Ceolfrid of Wearmouth, St.
CEOLFRID OF WEARMOUTH, ST.
Benedictine abbot; b. c. 642; d. Langres, France, Sept. 25, 716. Born of a noble family, he entered the monastery of Gilling at the age of 18 but in 664 moved to Ripon, where the benedictine rule had been introduced under wilfrid of york. Benedict Biscop brought him to Wearmouth as prior in 674, and together they traveled to Rome (678–680) to obtain books, pictures, architects, stonemasons, and glassmakers for England. They also brought John, archchanter of St. Peter's, from Rome to teach and write music at Wearmouth. When Benedict founded the abbey at Jarrow in 681, Ceolfrid, together with Easterwine (d. 686), was made deputy abbot under the founder.
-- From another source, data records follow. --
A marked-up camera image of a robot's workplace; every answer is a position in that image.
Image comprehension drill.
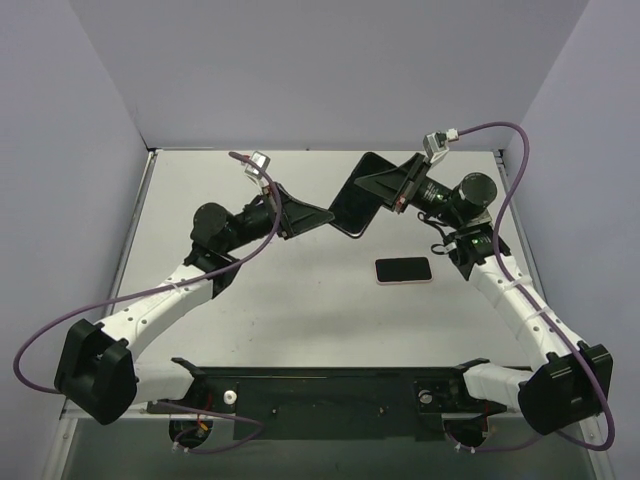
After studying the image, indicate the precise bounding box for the black phone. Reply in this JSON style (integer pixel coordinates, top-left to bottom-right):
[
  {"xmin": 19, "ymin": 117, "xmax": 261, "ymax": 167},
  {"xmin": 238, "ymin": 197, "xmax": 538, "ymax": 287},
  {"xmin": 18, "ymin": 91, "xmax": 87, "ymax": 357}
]
[{"xmin": 329, "ymin": 152, "xmax": 396, "ymax": 239}]

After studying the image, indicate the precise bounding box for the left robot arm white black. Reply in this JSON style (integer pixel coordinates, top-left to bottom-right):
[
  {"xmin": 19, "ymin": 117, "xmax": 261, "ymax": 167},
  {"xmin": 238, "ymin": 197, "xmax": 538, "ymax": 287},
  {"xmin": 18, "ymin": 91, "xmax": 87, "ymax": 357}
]
[{"xmin": 54, "ymin": 185, "xmax": 334, "ymax": 425}]

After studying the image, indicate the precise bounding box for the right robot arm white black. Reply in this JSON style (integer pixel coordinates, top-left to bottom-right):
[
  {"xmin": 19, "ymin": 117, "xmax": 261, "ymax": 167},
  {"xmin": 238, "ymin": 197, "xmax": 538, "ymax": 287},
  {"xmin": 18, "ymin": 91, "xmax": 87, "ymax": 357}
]
[{"xmin": 355, "ymin": 154, "xmax": 613, "ymax": 435}]

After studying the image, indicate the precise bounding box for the phone in pink case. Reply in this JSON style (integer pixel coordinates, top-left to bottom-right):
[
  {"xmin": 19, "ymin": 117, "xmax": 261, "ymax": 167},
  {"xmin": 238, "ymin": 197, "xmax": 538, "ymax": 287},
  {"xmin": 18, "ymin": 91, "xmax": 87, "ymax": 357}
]
[{"xmin": 374, "ymin": 257, "xmax": 433, "ymax": 285}]

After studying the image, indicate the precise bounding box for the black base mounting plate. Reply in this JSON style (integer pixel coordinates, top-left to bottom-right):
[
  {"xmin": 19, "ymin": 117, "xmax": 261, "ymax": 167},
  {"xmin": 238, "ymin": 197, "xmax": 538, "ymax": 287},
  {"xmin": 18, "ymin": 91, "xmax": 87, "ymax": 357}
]
[{"xmin": 169, "ymin": 366, "xmax": 506, "ymax": 441}]

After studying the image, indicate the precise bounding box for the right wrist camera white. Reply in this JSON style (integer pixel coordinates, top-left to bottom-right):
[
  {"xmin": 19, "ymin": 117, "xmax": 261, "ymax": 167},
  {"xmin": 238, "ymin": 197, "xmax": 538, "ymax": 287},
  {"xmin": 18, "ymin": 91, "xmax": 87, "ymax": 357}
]
[{"xmin": 423, "ymin": 129, "xmax": 459, "ymax": 166}]

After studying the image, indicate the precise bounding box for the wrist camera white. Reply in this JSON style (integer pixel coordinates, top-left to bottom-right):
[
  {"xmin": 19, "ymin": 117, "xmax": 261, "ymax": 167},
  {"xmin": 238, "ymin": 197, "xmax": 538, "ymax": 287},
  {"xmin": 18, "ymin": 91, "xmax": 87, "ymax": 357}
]
[
  {"xmin": 244, "ymin": 151, "xmax": 271, "ymax": 184},
  {"xmin": 423, "ymin": 129, "xmax": 459, "ymax": 166}
]

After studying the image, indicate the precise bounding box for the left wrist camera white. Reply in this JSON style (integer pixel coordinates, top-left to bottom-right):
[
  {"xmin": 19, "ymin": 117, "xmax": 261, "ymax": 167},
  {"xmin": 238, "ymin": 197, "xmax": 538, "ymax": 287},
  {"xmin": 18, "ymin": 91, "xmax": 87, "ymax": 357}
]
[{"xmin": 244, "ymin": 151, "xmax": 271, "ymax": 184}]

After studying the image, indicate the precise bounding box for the aluminium frame rail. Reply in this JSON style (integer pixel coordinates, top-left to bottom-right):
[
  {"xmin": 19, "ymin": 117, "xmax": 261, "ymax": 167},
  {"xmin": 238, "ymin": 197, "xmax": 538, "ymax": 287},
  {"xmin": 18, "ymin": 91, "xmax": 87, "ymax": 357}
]
[{"xmin": 492, "ymin": 149, "xmax": 546, "ymax": 301}]
The dedication stone from this monastery, dating from 685, is the oldest written record in Northumbria. The twin foundation of Wearmouth-Jarrow was very rich and had one of the best schools and libraries in England. The Codex Amiatinus, the oldest and best Vulgate Bible extant, may have been made at Wearmouth-Jarrow c. 700, and Ceolfrid, taking it to Rome as a gift, died on his journey through France. His relics were translated to Wearmouth-Jarrow and later to Glastonbury. Ceolfrid's influence was especially important in the Romanization of the Celtic Church and in the cultural renaissance of Europe in the eighth century. The two chief vitae of the saint are an anonymous Vita abbatum (tr. Douglas S. Boutflower, Sunderland 1912) and the Vita beatorum abbatum of bede.
Feast: Sept. 25.
Bibliography: Acta Sanctorum Sept. 7:113–126. bede, Historia Ecclesiastica 2:79–103, 325–361, 375–389. p. h. blair, An Introduction to Anglo-Saxon England (Cambridge, Eng. 1959). Bibliotheca sanctorum 3:1126–27. i. n. wood, The Most Holy Abbot Ceolfrid (Jarrow, Durham 1995). a. butler, The Lives of the Saints, ed. h. thurston and d. attwater (New York 1956) 3:635–637.